* WHAT IS BEING ASKED:
Note each line of the listing that contains the string "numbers", and copy it.

* TASK INPUT:

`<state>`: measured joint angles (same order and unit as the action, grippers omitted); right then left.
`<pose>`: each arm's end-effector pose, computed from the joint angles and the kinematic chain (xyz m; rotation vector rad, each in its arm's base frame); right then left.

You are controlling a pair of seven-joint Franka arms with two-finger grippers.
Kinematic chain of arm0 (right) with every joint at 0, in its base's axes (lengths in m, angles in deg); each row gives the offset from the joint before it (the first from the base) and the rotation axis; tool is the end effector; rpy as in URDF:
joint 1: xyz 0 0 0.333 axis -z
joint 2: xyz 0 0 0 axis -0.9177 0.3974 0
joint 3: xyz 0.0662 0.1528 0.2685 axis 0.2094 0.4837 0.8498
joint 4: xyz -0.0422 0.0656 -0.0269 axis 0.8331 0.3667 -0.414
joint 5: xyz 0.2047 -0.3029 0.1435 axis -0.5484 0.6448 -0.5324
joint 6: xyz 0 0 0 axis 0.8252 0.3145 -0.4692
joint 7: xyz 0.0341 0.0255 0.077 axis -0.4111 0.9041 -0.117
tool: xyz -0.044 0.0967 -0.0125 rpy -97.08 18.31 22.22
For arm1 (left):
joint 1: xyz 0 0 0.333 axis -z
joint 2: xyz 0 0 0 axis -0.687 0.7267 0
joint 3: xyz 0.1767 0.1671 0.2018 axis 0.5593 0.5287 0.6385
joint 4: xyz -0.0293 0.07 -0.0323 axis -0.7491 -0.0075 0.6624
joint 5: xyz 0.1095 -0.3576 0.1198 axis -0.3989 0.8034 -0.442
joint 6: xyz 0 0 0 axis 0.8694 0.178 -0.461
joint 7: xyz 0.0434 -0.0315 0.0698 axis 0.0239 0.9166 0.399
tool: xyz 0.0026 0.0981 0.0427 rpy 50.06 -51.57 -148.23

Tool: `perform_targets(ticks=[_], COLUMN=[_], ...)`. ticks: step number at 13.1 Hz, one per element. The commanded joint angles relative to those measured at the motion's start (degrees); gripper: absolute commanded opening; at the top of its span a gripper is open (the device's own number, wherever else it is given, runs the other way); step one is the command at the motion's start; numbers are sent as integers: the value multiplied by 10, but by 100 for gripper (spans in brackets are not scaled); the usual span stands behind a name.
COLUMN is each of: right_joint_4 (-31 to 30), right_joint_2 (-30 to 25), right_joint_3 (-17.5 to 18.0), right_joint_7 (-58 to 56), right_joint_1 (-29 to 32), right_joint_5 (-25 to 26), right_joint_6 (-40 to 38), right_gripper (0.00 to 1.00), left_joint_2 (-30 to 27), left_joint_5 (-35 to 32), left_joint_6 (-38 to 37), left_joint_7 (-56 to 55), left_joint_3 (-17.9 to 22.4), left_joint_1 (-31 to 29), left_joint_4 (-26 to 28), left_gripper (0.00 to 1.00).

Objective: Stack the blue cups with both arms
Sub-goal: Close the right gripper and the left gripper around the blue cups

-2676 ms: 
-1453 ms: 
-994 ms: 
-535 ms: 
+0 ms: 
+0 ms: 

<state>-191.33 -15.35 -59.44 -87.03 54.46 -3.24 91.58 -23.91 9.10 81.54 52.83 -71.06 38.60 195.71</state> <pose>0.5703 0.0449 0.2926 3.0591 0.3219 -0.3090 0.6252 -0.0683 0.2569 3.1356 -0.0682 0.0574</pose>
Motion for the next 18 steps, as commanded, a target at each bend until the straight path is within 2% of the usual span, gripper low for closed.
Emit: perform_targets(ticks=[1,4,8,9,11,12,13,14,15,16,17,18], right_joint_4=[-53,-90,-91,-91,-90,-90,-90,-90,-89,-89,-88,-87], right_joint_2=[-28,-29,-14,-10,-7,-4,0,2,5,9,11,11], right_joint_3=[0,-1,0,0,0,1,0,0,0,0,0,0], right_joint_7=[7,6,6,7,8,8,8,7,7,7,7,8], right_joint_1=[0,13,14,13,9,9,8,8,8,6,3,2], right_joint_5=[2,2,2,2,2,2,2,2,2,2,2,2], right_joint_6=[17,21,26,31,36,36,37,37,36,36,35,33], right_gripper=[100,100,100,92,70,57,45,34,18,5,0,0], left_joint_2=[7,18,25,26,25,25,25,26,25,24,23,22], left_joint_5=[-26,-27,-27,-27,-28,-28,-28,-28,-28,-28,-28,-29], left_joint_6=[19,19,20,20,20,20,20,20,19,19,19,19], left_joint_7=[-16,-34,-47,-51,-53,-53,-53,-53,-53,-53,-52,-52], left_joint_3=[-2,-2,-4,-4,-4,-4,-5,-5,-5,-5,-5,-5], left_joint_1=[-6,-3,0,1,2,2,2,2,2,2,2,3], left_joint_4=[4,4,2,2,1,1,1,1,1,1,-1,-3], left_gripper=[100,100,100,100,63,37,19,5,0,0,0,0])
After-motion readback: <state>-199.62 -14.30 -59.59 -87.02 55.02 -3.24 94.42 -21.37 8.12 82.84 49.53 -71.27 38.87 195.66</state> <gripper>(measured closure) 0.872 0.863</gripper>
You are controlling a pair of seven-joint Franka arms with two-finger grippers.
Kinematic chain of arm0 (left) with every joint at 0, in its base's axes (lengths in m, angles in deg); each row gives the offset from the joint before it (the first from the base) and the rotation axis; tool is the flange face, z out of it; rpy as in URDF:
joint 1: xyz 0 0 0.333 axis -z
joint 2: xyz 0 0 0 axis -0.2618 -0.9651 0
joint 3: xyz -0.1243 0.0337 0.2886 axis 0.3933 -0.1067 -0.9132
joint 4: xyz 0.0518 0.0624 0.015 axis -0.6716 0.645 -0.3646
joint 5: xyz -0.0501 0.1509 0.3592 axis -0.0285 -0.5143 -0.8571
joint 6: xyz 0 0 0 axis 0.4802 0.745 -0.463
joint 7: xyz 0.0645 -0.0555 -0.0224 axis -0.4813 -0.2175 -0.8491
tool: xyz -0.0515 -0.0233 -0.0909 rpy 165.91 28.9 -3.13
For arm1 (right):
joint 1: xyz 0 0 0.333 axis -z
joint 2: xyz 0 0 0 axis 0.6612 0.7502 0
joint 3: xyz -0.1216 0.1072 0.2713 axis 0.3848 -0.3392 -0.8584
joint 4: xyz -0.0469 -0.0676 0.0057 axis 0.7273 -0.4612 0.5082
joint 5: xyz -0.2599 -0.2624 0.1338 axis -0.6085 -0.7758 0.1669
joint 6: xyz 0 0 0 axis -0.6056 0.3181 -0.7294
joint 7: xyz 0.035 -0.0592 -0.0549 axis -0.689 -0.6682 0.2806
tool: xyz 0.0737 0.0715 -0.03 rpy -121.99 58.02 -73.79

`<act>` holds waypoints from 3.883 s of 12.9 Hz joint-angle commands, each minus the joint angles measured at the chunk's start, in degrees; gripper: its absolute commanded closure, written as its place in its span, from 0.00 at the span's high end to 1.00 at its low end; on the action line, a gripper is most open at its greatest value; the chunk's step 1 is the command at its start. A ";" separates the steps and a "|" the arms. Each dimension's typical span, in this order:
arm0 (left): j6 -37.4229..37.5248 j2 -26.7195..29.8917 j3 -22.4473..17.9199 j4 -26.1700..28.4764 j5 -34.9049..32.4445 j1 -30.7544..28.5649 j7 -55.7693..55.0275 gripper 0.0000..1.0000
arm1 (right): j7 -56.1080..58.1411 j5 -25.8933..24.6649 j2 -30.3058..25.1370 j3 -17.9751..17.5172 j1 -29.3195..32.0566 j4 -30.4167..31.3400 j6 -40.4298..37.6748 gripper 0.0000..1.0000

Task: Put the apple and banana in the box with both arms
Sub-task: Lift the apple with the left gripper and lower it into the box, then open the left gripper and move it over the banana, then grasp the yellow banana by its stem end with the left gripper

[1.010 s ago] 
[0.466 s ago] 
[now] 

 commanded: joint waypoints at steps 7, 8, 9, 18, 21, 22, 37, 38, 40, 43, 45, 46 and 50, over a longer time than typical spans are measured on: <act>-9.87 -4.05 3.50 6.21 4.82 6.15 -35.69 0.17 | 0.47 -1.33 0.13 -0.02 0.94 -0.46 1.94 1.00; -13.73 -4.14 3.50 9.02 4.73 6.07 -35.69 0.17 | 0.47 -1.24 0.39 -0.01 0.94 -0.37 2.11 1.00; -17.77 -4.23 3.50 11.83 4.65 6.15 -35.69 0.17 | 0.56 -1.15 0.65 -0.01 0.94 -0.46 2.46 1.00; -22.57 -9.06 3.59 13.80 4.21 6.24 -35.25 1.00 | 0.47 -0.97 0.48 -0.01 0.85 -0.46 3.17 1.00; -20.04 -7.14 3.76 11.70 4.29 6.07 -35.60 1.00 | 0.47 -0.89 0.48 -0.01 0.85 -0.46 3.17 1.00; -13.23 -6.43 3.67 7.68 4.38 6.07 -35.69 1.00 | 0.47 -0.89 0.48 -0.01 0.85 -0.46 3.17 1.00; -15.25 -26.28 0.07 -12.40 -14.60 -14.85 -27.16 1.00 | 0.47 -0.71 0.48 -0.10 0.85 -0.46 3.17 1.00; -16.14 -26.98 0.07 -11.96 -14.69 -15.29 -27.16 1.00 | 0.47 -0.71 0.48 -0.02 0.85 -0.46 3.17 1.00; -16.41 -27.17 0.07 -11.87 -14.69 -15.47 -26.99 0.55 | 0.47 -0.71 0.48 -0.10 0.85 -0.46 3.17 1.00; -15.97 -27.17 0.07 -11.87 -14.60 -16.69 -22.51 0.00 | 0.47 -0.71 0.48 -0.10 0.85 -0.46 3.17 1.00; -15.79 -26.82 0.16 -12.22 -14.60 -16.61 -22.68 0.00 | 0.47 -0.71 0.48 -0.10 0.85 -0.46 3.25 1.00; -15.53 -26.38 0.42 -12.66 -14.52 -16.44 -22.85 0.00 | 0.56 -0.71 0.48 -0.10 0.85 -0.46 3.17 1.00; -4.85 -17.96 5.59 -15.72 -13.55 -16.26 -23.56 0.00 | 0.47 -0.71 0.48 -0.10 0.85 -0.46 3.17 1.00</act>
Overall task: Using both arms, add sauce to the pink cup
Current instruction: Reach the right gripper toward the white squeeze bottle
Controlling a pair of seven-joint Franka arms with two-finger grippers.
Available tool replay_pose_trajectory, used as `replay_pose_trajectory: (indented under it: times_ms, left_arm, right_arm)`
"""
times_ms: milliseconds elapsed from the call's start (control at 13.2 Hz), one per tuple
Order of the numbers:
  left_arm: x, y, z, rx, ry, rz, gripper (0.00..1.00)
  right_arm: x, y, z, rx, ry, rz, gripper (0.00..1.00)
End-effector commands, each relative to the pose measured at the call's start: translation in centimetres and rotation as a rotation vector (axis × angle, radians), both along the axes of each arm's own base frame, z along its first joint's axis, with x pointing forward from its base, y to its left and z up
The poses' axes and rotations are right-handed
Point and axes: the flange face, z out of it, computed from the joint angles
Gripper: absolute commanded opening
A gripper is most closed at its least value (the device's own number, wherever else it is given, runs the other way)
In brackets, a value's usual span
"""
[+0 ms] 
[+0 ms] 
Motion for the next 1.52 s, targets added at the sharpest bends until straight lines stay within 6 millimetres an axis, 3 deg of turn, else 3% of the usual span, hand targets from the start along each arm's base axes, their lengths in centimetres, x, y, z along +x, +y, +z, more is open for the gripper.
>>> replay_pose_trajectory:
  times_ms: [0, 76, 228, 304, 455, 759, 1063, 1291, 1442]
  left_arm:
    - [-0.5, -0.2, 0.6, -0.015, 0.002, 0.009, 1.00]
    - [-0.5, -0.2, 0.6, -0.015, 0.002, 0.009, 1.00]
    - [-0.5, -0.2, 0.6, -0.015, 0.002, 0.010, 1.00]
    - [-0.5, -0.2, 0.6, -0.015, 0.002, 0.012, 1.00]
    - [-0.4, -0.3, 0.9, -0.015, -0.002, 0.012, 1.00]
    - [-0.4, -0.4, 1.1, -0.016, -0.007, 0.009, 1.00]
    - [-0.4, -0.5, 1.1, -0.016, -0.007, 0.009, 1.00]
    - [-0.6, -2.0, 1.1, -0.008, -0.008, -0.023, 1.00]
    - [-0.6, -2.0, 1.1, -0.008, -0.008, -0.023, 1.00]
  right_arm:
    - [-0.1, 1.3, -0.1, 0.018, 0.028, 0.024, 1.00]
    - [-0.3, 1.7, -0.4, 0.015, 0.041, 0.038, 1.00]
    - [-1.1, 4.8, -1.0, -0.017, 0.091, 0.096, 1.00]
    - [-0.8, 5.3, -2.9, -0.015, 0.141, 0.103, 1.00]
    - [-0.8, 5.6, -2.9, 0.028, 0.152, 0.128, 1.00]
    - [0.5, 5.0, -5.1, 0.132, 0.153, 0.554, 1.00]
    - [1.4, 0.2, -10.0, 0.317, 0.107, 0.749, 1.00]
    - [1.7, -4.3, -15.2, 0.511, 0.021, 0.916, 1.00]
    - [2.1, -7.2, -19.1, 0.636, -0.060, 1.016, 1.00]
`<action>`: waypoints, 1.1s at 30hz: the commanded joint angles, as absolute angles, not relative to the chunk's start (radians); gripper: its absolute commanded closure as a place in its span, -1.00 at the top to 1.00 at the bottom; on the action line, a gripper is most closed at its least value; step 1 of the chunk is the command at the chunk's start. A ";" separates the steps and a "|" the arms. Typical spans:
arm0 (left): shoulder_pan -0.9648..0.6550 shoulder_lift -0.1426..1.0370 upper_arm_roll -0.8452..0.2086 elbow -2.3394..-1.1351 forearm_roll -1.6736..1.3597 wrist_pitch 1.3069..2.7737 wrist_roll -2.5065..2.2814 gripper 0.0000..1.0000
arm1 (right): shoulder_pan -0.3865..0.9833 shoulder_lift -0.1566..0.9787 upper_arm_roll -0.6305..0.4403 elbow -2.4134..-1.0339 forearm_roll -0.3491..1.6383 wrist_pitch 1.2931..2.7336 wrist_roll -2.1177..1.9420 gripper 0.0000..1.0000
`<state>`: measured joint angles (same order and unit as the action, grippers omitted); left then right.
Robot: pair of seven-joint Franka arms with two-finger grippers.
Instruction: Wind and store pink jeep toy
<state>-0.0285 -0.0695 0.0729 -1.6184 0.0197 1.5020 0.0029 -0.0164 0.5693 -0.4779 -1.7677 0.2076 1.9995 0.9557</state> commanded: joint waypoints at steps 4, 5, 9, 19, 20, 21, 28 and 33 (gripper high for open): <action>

* EXERCISE ANSWER:
Tool: `perform_targets(ticks=[_], COLUMN=[_], ...)`. ticks: step number at 13.1 Hz, one per element. The commanded joint angles relative to those measured at the motion's start (degrees); gripper: absolute commanded opening; at the top of its span a gripper is open (the device's own number, wherever else it is given, runs the other way); step one is the command at the motion's start; numbers are sent as integers: the value multiplied by 10, but by 100 for gripper (spans in brackets are not scaled); the usual span stands behind a name.
Order of the numbers:

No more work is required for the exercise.